Les premières années du XIXe siècle sont représentées par quelques tableaux remarquables de Hennequin (La Bataille de Quiberon, dont la restauration longue de plusieurs années vient de s'achever), Gros (Hercule et Diomède) dont un beau portrait par Gérard est également exposé, et Ingres (Tu Marcellus Eris). Face à ces oeuvres encore marquées par l'influence de David, les marines d'Eugène Isabey, quelques tableaux de Victor Schnetz et le Sultan Moulay Abd Al-Rhaman entouré de sa garde, sortant de son palais de Meknès de Delacroix, déposé par l'état en 1845, évoquent la grande peinture romantique française.

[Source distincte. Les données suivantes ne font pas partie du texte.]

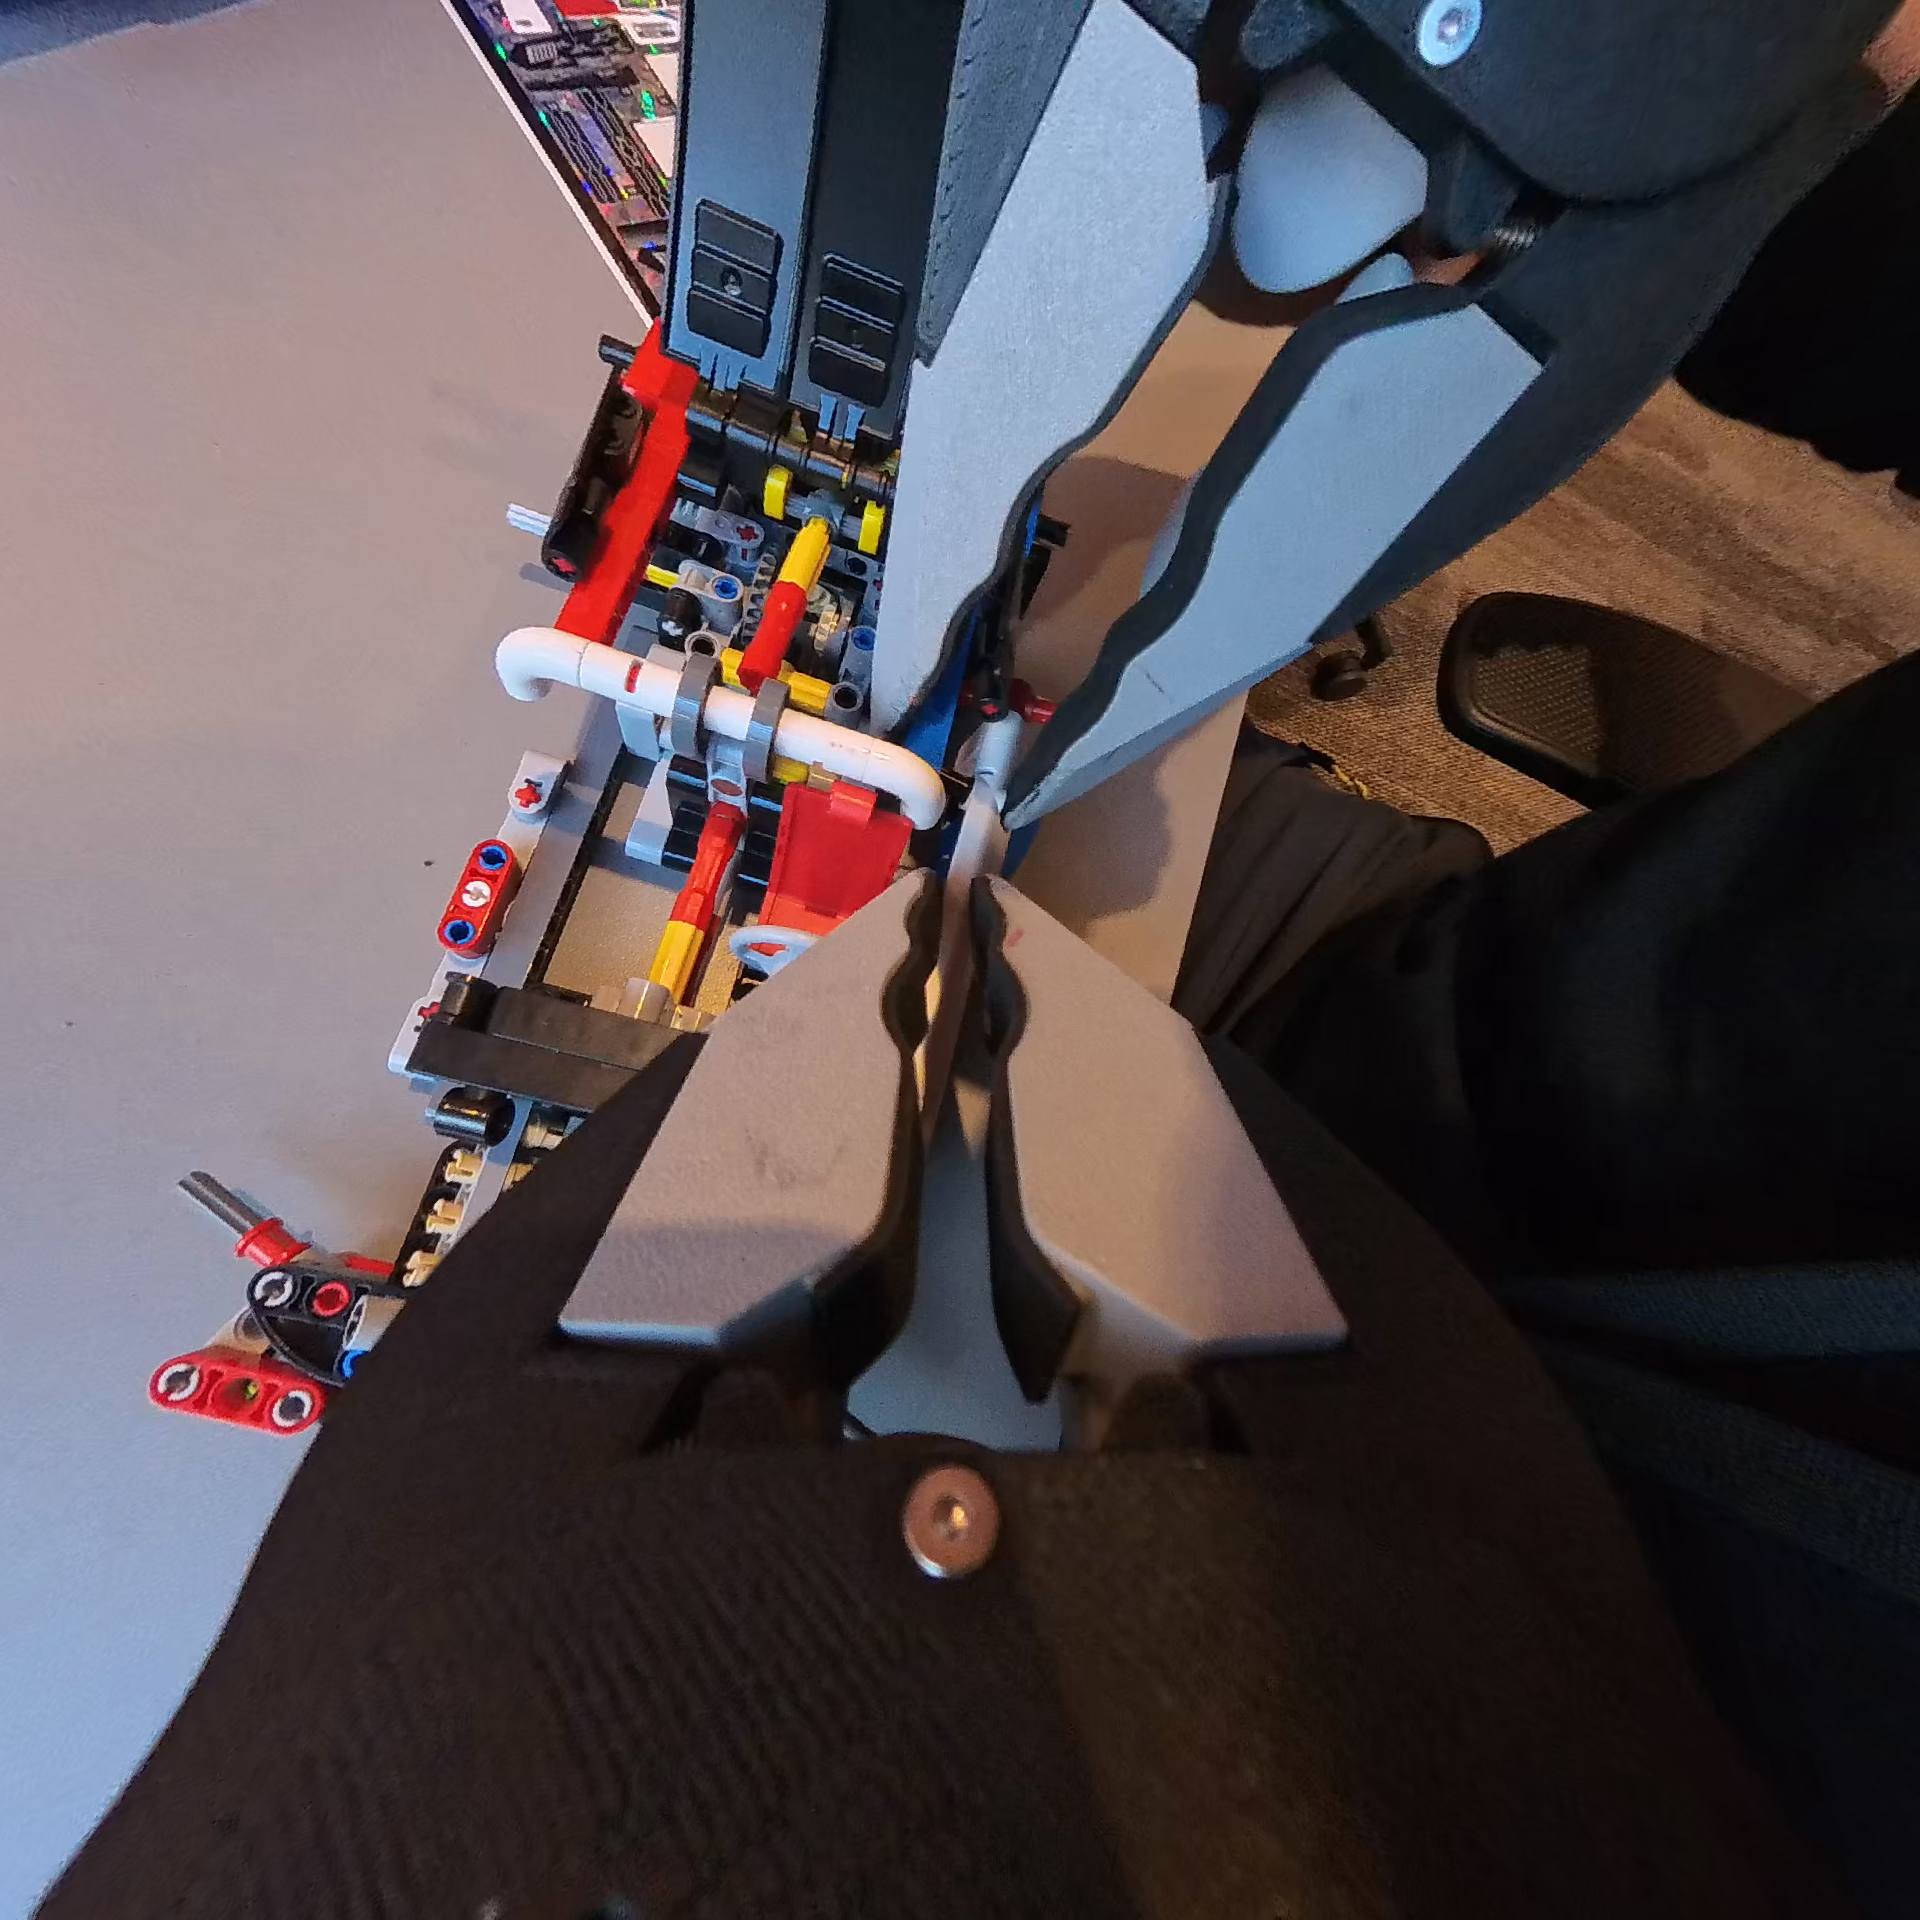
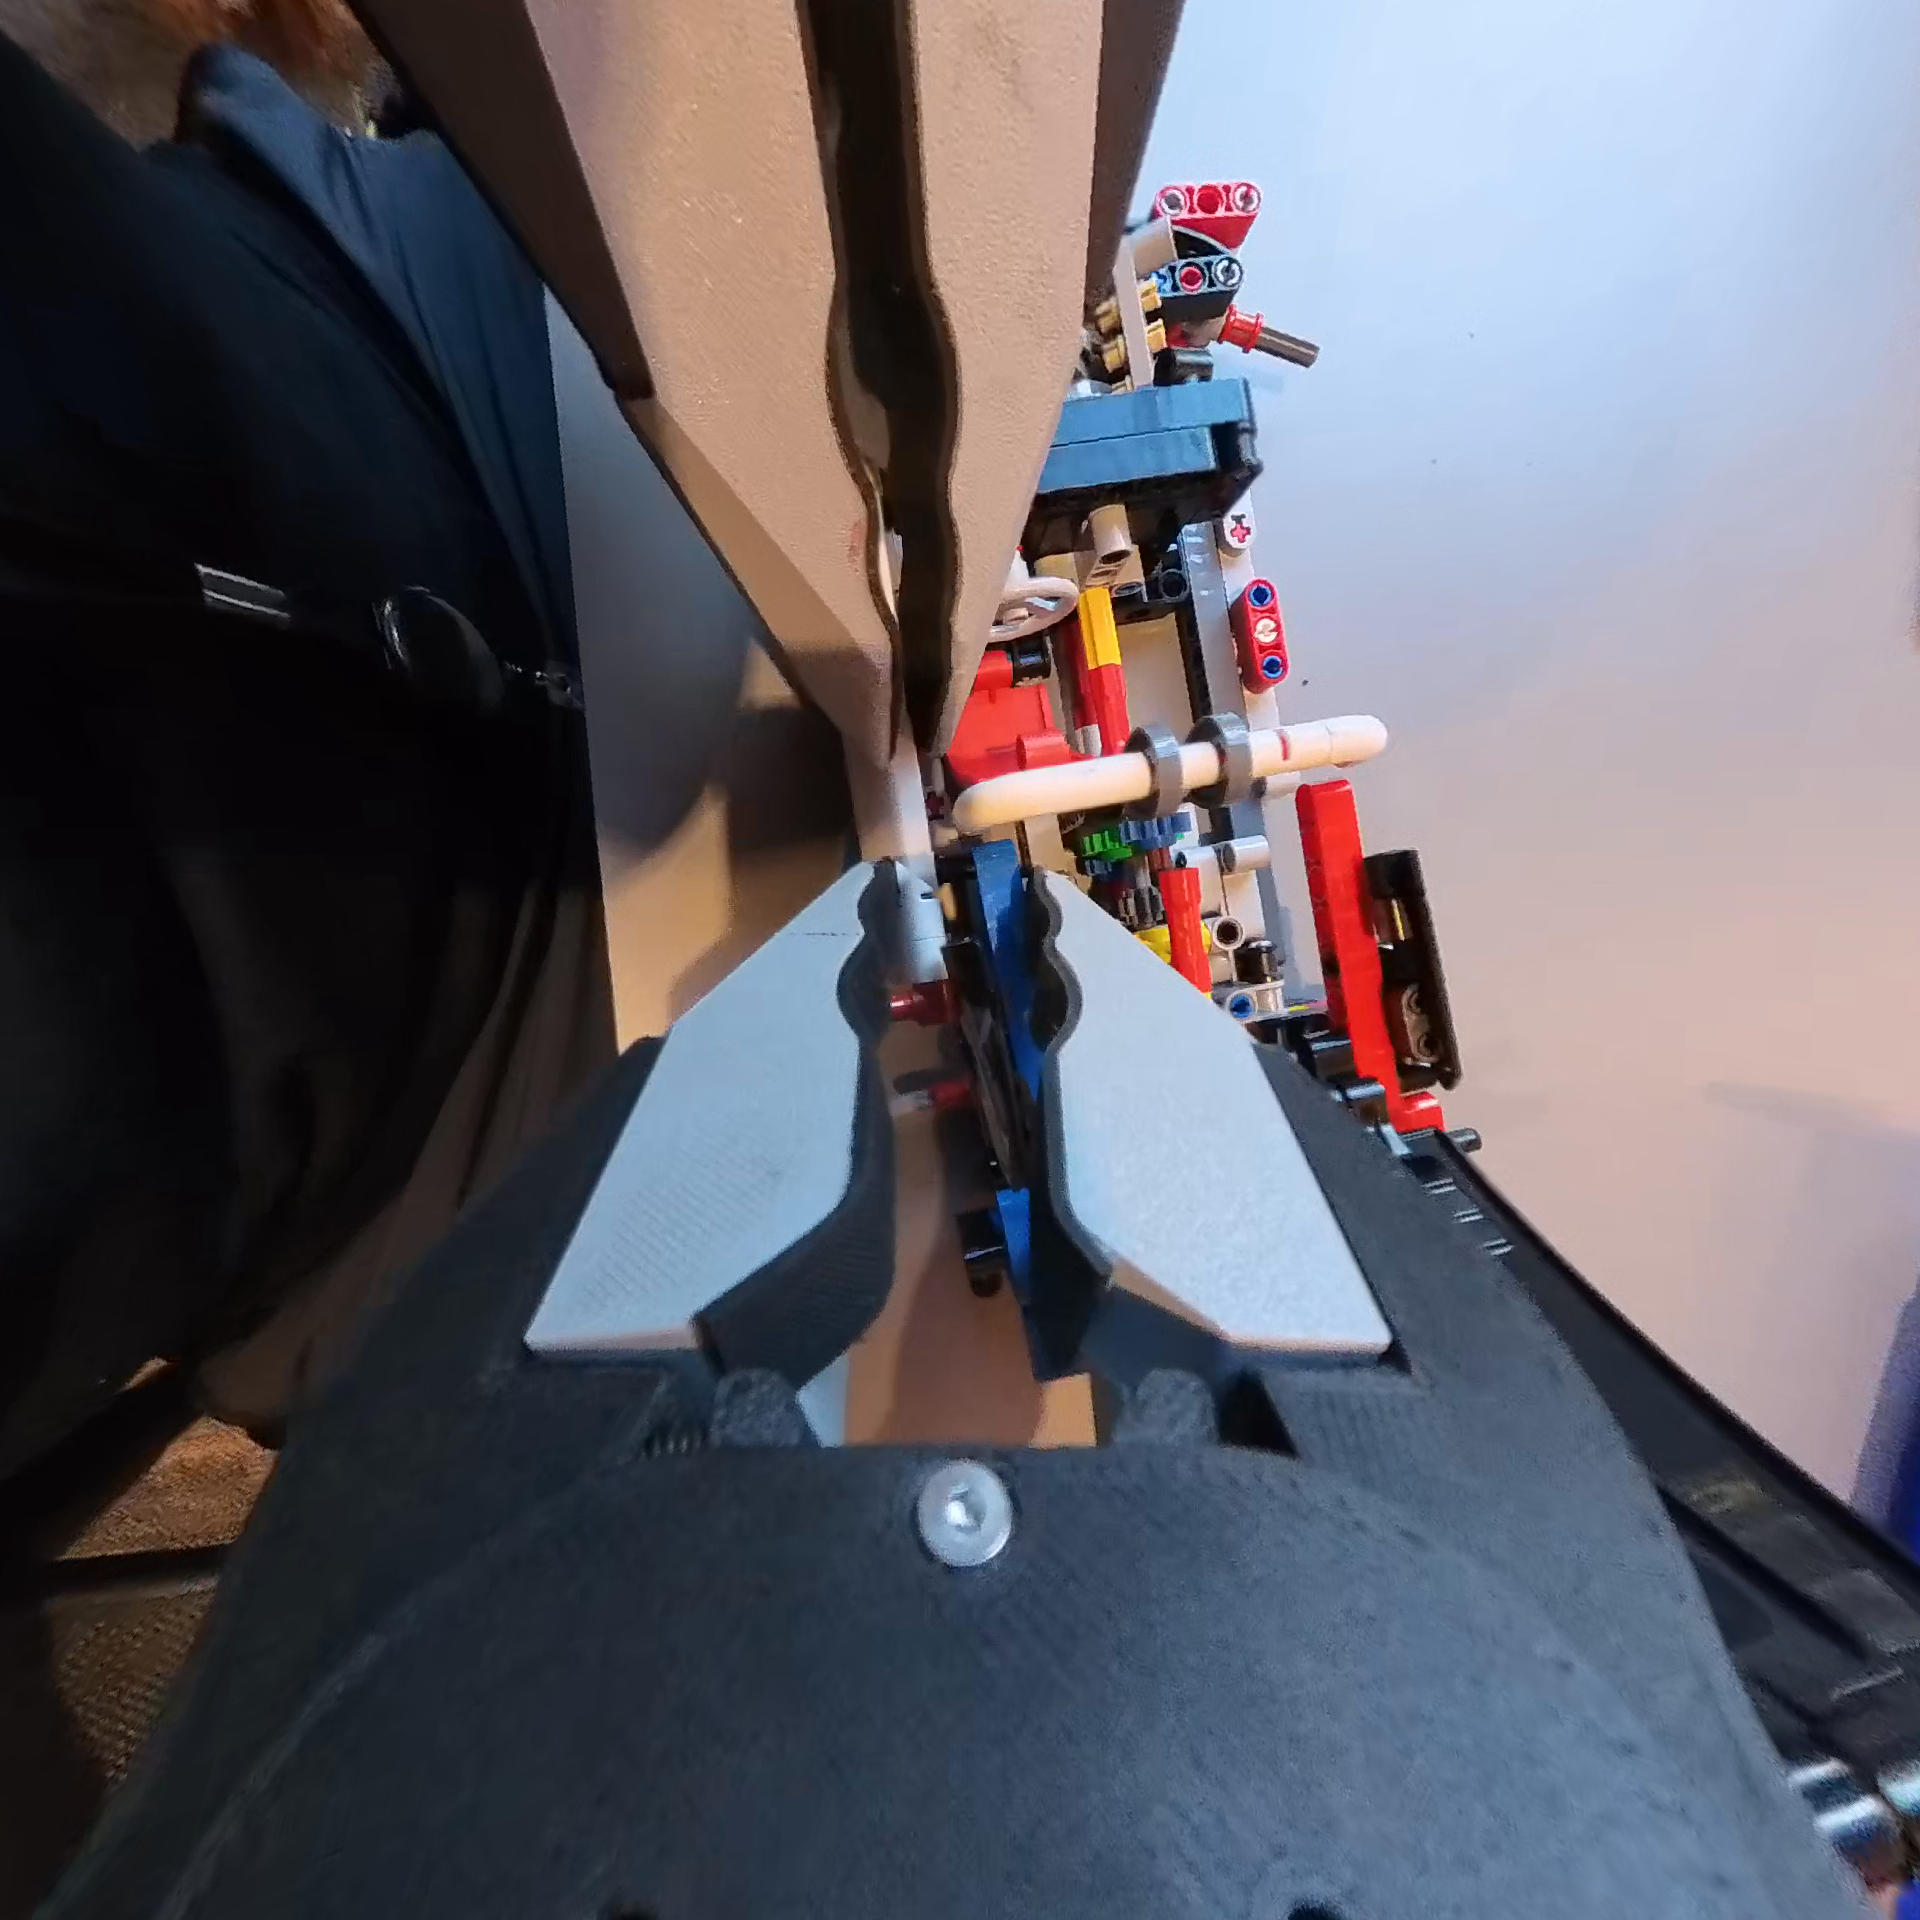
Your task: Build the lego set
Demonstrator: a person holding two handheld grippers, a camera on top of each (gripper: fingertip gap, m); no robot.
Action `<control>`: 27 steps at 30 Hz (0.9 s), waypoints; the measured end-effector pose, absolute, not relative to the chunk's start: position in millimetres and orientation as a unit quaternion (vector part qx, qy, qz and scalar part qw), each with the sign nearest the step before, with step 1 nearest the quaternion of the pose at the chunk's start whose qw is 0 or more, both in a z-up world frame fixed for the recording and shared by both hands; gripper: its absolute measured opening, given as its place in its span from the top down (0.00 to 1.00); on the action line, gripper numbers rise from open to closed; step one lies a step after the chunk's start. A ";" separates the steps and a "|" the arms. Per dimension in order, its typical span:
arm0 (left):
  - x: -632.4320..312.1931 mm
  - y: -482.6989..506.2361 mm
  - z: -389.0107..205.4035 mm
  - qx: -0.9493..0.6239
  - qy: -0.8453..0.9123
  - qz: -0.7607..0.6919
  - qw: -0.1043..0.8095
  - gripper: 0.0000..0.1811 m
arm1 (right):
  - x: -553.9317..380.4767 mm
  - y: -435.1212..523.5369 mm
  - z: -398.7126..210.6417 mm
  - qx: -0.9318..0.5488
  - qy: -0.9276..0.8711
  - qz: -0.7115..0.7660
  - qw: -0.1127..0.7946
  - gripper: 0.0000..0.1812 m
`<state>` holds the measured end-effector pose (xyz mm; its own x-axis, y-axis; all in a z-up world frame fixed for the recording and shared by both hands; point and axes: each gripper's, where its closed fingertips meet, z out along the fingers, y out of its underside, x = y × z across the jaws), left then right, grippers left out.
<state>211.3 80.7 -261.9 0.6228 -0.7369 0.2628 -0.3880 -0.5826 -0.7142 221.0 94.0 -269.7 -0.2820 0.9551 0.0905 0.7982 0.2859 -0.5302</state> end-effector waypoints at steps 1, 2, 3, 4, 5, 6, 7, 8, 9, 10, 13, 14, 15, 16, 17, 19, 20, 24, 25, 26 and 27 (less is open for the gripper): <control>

De la génération des années 1848, le musée présente notamment un tableau de jeunesse de Thomas Couture, La Soif de l'or (1844), un beau paysage de Gustave Courbet, Anacréon, Bacchus et l'Amour de Jean-Léon Gérôme (Salon de 1848) et la Halte forcée d'Alexandre Antigna. L'oeuvre de Gérôme est un bon exemple du style néo-grec qui s'est développé dans son entourage autour de 1850. Antigna en revanche, livre un témoignage social, rappelant que les artistes des années 1848 ont su, sans sensiblerie excessive, porter un regard lucide sur la réalité sociale et politique de leur temps.

Parmi les rares achats importants réalisés par la ville de Toulouse au XIXe siècle, citons l'Étoile du matin de Corot, qui fut l'un des premiers tableaux de ce maître à entrer dans une collection publique.